_What is expected:_
Select from the data all lines with the word "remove".
+ + + + + + +
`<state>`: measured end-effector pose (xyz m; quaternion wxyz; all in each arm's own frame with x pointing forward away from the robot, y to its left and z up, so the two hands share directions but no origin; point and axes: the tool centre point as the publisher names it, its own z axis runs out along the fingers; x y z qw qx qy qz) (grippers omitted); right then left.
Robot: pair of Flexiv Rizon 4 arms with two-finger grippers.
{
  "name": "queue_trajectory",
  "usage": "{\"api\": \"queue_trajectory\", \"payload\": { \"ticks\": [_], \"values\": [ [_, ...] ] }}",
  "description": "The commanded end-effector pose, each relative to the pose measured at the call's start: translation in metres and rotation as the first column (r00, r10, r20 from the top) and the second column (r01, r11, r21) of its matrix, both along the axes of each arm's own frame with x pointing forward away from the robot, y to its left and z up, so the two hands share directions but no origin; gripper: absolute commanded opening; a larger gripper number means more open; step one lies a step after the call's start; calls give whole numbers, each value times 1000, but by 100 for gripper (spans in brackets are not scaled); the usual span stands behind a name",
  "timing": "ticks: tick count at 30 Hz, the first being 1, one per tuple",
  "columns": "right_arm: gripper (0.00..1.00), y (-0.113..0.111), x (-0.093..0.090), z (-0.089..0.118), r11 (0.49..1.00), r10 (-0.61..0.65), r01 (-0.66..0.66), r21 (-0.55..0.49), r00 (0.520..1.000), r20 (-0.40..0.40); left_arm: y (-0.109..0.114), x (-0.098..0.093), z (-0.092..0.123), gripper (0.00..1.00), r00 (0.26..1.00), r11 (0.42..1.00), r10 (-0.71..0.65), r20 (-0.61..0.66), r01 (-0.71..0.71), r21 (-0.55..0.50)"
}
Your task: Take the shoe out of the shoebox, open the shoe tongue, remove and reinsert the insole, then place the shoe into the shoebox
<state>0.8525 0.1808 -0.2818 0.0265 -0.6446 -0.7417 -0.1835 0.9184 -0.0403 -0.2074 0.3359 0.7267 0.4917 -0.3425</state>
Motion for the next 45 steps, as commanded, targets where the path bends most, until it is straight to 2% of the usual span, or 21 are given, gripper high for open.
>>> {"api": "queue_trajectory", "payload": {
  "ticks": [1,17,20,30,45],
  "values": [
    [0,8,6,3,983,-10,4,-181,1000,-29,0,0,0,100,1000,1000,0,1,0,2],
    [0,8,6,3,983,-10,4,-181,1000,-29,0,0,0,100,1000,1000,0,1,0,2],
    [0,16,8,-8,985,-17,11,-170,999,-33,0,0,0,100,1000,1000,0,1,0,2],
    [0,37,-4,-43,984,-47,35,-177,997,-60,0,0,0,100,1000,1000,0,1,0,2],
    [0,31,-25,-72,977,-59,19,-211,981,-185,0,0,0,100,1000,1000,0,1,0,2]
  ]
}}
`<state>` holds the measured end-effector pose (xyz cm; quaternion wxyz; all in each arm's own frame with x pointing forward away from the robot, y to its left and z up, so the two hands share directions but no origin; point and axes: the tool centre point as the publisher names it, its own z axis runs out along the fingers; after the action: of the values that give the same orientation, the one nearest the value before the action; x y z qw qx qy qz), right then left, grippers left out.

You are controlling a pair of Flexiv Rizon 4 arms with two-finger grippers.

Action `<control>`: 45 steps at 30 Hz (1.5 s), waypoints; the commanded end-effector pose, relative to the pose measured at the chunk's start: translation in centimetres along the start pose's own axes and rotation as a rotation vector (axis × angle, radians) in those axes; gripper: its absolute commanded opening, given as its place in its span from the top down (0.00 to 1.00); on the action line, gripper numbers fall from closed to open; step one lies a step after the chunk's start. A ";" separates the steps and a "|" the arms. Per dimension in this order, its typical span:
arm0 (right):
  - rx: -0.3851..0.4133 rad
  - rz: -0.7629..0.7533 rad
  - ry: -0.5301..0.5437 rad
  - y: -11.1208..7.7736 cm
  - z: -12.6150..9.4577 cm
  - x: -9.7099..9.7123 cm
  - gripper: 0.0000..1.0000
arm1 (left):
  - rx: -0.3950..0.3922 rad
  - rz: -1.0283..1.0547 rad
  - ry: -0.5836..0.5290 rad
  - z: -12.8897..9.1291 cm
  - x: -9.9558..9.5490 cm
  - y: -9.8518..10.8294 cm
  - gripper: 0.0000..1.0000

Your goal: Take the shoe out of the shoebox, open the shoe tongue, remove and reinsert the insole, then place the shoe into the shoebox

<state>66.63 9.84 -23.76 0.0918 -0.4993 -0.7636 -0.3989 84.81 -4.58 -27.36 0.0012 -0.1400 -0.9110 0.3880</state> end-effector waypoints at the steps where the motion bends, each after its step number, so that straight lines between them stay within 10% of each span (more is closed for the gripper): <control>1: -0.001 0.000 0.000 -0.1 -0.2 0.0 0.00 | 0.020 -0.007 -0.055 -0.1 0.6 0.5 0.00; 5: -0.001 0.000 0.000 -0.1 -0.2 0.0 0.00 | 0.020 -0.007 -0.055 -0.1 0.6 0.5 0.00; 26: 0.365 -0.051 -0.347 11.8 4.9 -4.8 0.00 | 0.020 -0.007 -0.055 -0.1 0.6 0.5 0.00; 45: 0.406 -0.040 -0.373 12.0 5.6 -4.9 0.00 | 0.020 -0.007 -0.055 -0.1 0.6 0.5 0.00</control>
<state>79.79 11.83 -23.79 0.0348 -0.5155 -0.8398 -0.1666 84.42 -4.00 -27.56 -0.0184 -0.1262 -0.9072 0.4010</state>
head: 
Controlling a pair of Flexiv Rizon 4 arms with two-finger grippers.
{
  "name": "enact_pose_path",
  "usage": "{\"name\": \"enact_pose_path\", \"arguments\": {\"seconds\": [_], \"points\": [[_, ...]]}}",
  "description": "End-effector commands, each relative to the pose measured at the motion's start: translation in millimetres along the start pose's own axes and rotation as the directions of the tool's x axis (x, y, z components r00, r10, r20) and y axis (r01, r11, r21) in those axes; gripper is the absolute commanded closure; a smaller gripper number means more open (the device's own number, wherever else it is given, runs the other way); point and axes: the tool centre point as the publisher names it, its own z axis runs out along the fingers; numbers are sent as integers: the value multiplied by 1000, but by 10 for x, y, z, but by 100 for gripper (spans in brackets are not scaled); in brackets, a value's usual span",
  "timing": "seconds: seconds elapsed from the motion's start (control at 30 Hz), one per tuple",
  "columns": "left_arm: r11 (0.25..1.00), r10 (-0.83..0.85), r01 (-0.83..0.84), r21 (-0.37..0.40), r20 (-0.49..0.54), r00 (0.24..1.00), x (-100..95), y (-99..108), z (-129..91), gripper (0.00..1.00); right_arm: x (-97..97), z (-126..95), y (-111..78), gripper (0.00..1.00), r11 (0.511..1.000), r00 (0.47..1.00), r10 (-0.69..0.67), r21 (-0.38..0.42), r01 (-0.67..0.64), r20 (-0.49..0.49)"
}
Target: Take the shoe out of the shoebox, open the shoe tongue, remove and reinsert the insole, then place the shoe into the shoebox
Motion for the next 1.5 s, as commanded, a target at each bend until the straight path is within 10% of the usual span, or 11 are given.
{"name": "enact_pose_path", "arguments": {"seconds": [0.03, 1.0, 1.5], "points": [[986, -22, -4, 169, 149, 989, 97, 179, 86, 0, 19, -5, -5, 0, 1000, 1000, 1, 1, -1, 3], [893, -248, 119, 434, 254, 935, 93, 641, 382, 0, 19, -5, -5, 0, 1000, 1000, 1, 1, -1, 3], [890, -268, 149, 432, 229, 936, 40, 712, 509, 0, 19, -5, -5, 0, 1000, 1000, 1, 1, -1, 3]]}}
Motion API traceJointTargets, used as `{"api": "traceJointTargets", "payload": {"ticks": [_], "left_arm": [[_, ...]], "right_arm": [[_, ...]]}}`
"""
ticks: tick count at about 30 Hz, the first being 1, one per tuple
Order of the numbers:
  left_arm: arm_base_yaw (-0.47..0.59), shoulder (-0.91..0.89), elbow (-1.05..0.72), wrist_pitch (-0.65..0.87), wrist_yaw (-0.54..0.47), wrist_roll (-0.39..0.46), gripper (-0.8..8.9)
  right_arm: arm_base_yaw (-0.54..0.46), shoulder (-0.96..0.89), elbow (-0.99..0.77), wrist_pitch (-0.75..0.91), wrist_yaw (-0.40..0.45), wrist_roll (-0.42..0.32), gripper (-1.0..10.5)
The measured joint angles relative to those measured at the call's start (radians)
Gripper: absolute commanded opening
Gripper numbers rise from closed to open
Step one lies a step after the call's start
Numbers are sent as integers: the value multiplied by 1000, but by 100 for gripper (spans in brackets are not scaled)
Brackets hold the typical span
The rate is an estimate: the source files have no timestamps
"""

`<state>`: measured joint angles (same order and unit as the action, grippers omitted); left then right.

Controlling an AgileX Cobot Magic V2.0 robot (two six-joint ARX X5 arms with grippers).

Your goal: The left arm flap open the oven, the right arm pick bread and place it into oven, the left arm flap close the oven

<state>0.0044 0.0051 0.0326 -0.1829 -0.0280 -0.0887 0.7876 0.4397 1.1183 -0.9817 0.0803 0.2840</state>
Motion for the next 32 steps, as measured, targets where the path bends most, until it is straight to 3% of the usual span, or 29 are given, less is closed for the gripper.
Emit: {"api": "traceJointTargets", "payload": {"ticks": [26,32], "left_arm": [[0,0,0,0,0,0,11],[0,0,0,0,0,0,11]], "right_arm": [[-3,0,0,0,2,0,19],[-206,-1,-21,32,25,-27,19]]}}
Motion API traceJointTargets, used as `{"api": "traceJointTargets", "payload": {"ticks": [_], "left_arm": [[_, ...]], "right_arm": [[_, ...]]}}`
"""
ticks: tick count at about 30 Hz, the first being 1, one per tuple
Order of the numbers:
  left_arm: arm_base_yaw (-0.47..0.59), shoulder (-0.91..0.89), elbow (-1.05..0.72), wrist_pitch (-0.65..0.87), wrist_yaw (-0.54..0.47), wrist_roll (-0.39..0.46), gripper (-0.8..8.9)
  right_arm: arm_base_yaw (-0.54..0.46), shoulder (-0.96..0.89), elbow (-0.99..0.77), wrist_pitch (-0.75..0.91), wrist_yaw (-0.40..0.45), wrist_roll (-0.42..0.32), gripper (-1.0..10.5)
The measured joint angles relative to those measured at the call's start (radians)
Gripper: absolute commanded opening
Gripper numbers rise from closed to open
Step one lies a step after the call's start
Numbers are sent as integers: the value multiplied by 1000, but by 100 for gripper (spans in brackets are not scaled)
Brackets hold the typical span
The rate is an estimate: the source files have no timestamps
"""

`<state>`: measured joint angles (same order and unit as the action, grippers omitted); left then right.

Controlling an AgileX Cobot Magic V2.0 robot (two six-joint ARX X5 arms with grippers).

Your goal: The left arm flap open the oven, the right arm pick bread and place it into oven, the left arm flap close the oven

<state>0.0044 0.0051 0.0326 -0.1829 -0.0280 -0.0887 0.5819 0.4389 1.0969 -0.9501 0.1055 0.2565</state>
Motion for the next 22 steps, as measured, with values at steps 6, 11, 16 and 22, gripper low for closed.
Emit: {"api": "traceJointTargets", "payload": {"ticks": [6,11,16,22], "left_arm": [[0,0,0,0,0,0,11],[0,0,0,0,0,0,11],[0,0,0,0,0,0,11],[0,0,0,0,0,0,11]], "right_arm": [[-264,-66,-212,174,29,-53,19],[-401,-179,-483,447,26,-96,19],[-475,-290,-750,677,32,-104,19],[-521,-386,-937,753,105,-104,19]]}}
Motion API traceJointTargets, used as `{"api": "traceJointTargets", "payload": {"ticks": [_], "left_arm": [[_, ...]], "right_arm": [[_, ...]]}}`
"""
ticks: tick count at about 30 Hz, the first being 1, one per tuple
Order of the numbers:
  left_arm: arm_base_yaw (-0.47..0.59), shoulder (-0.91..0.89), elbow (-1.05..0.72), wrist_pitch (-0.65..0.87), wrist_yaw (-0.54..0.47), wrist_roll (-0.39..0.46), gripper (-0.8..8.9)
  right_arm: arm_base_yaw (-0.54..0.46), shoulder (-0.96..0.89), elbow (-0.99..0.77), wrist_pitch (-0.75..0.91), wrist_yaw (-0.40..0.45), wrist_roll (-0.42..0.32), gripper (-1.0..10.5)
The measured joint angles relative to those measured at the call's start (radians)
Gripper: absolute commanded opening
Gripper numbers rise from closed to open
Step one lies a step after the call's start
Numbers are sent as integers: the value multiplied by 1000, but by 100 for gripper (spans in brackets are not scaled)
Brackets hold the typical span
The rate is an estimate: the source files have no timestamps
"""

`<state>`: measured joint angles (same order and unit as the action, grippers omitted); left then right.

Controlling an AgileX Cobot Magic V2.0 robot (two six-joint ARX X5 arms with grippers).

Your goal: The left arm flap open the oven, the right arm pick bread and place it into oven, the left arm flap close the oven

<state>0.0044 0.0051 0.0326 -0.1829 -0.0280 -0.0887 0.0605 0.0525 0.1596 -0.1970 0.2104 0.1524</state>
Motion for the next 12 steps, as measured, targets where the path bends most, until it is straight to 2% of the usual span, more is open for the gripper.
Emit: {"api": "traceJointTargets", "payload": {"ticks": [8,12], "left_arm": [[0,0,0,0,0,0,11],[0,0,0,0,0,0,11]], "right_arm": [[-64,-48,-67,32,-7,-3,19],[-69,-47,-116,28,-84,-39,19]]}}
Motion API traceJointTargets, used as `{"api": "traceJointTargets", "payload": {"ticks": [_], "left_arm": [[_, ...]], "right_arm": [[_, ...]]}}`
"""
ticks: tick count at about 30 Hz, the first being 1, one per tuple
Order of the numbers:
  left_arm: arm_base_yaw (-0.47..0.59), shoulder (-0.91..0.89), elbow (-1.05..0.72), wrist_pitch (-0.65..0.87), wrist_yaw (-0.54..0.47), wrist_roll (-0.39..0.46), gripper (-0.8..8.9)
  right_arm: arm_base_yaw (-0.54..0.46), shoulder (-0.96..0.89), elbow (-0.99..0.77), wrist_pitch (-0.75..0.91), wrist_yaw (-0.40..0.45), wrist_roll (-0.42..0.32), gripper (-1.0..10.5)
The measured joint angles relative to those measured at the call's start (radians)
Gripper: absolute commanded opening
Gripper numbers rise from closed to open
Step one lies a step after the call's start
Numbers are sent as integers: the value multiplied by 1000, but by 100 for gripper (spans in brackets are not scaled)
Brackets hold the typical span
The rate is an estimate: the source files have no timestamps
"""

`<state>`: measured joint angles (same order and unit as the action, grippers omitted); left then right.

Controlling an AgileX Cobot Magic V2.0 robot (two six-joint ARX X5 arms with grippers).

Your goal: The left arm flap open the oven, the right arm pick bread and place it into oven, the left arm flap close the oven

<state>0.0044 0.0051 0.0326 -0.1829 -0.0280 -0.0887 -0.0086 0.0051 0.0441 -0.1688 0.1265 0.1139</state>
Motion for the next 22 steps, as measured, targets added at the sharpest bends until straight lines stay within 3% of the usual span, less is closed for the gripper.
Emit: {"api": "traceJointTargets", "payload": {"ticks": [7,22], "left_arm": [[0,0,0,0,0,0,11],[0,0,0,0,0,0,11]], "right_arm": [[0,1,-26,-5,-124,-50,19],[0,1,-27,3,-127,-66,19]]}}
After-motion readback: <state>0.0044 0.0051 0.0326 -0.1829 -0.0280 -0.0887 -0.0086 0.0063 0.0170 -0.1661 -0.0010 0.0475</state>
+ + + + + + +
_Result for this exercise:_
Your task: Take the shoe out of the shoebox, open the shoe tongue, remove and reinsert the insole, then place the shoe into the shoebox
Your goal: Take the shoe out of the shoebox, open the shoe tongue, remove and reinsert the insole, then place the shoe into the shoebox
Target: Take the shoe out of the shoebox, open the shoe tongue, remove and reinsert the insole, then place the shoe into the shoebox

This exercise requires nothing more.